Por Pedro Baccelli | da Redação
| Tempo de leitura: 2 min
Sampi/Franca
Pedro Baccelli/GCN
Franca vista de praça no Jardim Petráglia, na região Leste de Franca

A verticalização urbana, antes característica exclusiva das metrópoles, tornou-se uma realidade cada vez mais comum também no interior. Dados do Censo 2022, divulgados pelo IBGE (Instituto Brasileiro de Geografia e Estatística), mostram que Franca conta com 21 mil apartamentos, o que representa 17% do total de residências no município.

O termo “verticalização urbana” refere-se ao crescimento das cidades por meio da construção de prédios, como alternativa ao modelo tradicional (horizontal), no qual a expansão ocorre lateralmente, com a construção de casas.

“A verticalização não é apenas uma tendência, mas uma solução inteligente para os desafios urbanos enfrentados pelas cidades, principalmente do interior. O aumento no número de apartamentos é reflexo do crescimento populacional e da mudança nos hábitos das famílias, que buscam mais praticidade, segurança e mobilidade”, afirmou Rafael Batista, diretor de Incorporação da Perplan.

Batista destaca ainda que a verticalização contribui para a valorização imobiliária. “Em cidades do interior, onde o crescimento é acelerado, a construção de novos empreendimentos verticais é uma forma de garantir que o crescimento urbano seja sustentável e bem planejado.”

Tendência nacional

Os francanos acompanham uma tendência nacional.
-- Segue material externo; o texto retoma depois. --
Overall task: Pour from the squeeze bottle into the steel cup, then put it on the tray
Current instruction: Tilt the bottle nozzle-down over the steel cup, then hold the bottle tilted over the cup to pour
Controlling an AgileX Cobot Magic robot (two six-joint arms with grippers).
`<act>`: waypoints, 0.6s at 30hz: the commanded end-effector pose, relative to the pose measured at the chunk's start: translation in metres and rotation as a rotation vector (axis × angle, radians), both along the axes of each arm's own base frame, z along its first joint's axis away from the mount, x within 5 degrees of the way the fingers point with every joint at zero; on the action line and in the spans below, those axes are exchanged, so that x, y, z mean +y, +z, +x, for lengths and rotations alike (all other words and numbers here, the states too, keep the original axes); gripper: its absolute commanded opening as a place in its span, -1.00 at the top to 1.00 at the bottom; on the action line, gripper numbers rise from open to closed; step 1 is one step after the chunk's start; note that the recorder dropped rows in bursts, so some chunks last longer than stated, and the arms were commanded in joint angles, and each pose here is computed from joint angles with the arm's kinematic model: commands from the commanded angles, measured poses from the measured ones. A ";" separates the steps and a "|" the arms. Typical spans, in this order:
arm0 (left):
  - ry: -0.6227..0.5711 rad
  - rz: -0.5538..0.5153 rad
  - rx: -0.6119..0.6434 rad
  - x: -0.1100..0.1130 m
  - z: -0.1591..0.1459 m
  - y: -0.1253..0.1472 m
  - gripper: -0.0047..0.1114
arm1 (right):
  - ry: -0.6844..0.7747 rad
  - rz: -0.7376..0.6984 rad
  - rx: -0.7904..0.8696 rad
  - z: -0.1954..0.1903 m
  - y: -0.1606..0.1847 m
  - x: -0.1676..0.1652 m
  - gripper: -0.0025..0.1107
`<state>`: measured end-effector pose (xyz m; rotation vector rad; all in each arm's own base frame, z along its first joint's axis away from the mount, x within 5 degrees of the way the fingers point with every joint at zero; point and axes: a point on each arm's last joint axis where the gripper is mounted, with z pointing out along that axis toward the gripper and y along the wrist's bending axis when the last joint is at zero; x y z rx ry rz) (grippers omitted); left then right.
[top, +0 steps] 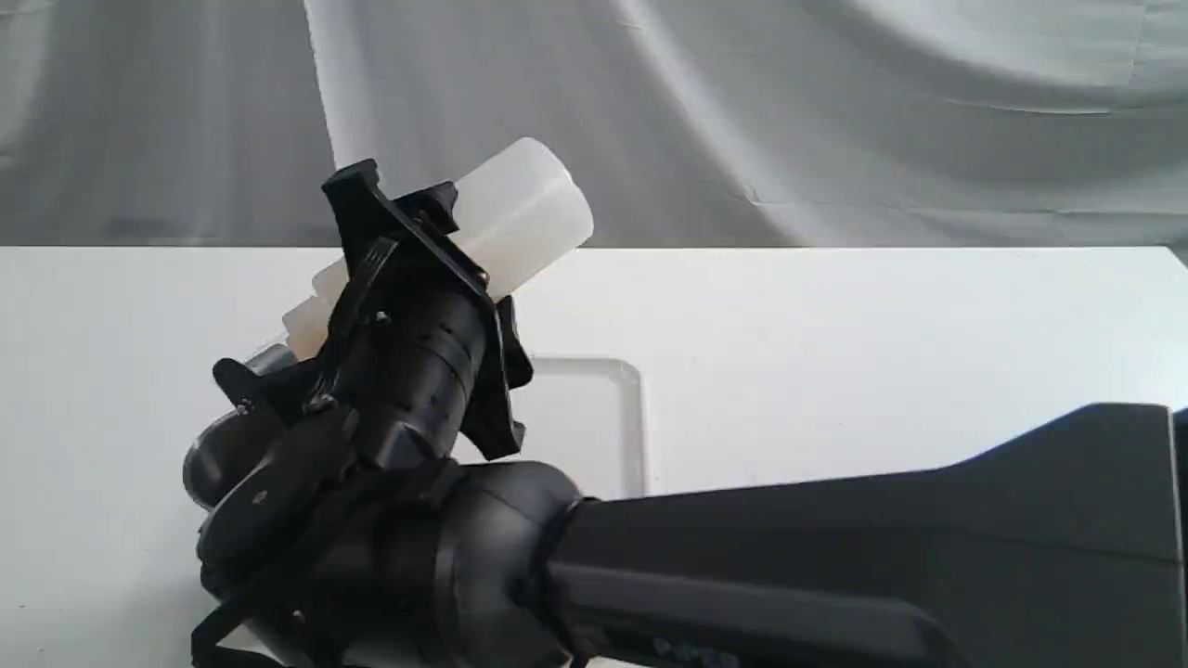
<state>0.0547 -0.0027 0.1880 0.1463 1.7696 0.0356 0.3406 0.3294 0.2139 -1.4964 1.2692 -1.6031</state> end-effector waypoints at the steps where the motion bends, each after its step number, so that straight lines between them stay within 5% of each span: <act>1: -0.003 -0.002 -0.007 0.000 0.000 -0.001 0.78 | 0.006 -0.038 -0.056 -0.001 0.012 0.001 0.22; 18: -0.003 -0.002 -0.007 0.000 0.000 -0.001 0.78 | 0.017 -0.119 -0.050 -0.001 0.013 0.002 0.22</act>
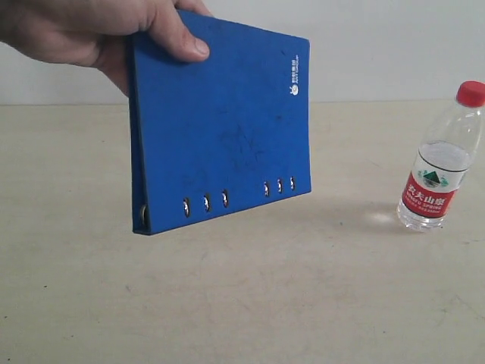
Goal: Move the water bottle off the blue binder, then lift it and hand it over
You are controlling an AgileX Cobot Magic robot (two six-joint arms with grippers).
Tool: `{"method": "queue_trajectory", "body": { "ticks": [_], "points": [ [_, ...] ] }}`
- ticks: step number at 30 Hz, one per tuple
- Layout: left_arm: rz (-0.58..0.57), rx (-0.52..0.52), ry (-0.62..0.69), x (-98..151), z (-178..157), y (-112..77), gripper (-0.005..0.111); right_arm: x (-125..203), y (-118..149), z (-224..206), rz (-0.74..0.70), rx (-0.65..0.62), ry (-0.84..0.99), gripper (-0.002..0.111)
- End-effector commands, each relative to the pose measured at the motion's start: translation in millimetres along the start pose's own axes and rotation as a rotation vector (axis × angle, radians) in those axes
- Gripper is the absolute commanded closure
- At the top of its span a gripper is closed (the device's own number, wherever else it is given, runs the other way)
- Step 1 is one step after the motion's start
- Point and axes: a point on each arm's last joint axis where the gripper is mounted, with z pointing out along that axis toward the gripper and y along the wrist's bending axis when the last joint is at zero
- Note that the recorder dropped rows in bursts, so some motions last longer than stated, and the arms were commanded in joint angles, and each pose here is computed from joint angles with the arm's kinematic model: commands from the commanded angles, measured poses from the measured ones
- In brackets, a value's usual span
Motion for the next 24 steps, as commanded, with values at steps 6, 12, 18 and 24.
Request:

O levantamento revela que, entre 2010 e 2022, a proporção de moradores em apartamentos na capital paulista aumentou de 23,6% para 29,4%. No Brasil, no mesmo período, o crescimento foi de 8,5% para 12,5%.

Outro ponto citado foi a mobilidade urbana, que se beneficia da verticalização ao garantir maior proximidade com centros comerciais, como bares, lojas, supermercados e locais de trabalho. “As cidades do interior que são polos de desenvolvimento têm investido na melhoria do transporte público e na conectividade, o que facilita o deslocamento dos moradores e torna a vida em apartamentos ainda mais atrativa”, destacou o diretor.

Por fim, Batista ressalta que as mudanças nas composições familiares e o aumento da preocupação com a segurança têm levado as pessoas a optarem pelos apartamentos. “As famílias estão menores, mais concentradas, e em busca de um local que ofereça lazer, segurança e bem-estar. O conceito de ‘lar’ está cada dia mais forte, e os apartamentos conseguem atender esse desejo.”